La patiente lui jeta un regard demandeur, attendant son approbation. Marie-Anne hocha très légèrement la tête mais resta silencieuse. Il fallait qu’elle se lance. Yasmina se tritura les mains, nerveuse et inspira un grand coup.

— J’ai une maladie qui me bouffe la vie, c’est affreux et je cherche un avis extérieur, quelqu’un à qui je puisse me confier parce que je n’en peux plus, je n’en peux plus !

— Quelle est donc cette maladie ?

— L’endométriose, le « cancer dont on ne meurt pas », souffla-t-elle. L’endomètre, vous savez, les cellules qui tapissent la muqueuse utérine ? sont présentes hors de l’utérus. On n’en sait pas beaucoup sur cette maladie, même si elle touche une femme sur dix en France. Ces cellules se fixent dans d’autres organes et provoquent des lésions, des kystes, des réactions inflammatoires, entre autres.
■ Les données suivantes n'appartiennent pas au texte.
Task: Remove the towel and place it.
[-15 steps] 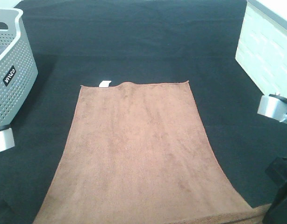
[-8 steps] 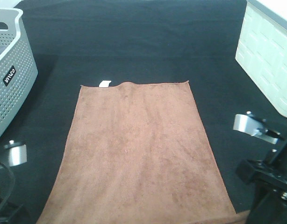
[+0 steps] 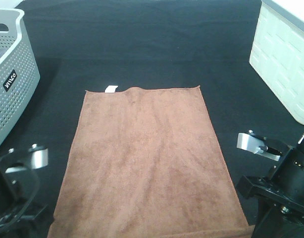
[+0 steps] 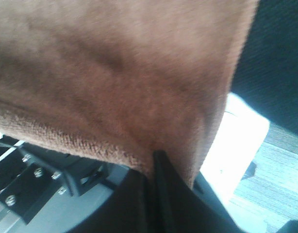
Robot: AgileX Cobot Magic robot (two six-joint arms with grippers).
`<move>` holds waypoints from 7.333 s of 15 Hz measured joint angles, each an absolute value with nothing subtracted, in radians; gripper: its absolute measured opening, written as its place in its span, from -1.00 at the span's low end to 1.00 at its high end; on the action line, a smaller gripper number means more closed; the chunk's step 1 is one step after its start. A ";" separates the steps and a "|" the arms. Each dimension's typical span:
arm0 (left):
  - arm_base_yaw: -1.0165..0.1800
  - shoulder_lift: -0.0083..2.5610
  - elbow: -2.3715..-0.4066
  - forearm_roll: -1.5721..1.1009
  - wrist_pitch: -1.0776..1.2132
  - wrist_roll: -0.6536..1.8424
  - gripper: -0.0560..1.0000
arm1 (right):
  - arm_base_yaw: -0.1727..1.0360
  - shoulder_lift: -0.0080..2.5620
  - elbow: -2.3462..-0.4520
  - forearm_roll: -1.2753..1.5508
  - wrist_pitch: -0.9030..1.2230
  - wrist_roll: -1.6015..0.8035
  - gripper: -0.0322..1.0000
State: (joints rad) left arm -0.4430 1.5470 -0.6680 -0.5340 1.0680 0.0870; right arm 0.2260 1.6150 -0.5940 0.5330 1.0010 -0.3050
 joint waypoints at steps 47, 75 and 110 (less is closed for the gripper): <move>-0.191 1.947 -1.512 -0.219 1.035 0.090 0.48 | 0.087 1.633 -1.024 0.366 0.884 -0.169 0.83; -0.098 2.474 -1.961 -0.472 0.958 0.191 0.48 | 0.111 2.413 -1.817 0.500 0.774 -0.327 0.72; -0.203 2.507 -2.165 -0.149 0.938 0.165 -0.88 | 0.275 2.425 -1.961 0.124 0.627 -0.187 -0.94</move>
State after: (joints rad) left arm -0.2030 2.5070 -2.1650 -0.1490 0.9380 0.1650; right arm 0.2750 2.4250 -1.9610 0.1240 0.6270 -0.1870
Les symptômes varient en fonction des gens. Pour moi, j’ai tout le temps mal au pelvis, j’ai mal pendant que je fais l’amour avec ma moitié, je ne peux même pas me lever pendant mes règles tant la douleur est abominable ! Je suis obligé de poser des jours de congé, mon patron râle, je sais de la part d’un collègue qu’il est en train d’entamer une procédure de licenciement, mais ? Vous pleurez docteur ?

Anne-Marie eut un sursaut à cette question. Ses joues étaient à nouveau inondées de larmes. Elle s’entendit dire d’une voix blanche :

— Ce sont exactement les symptômes que j’ai.

****

Je ne souffre pas de cette maladie (du moins, je ne pense pas) mais je viens d’en lire un livre « La maladie taboue » par Marie-Anne Mormina. J’ai été édifiée par le fait que cette maladie qui touche au moins 180 millions de femmes dans le monde ne soit pas plus connue (de la part du personnel soignant ou du grand public), ni étudiée, ni soignée à défaut d’être guérissable. Il faut en moyenne sept ans pour être diagnostiquée ! Si ça se trouve, vous connaissez une femme dans votre entourage qui souffre de cette maladie sans le savoir.

Ce récit est un geste militant, mais c’est surtout une histoire qui me vient des tripes. Ce qui explique sa prévisibilité dans la trame mais bon : c’est elle qui s’est imposée à moi.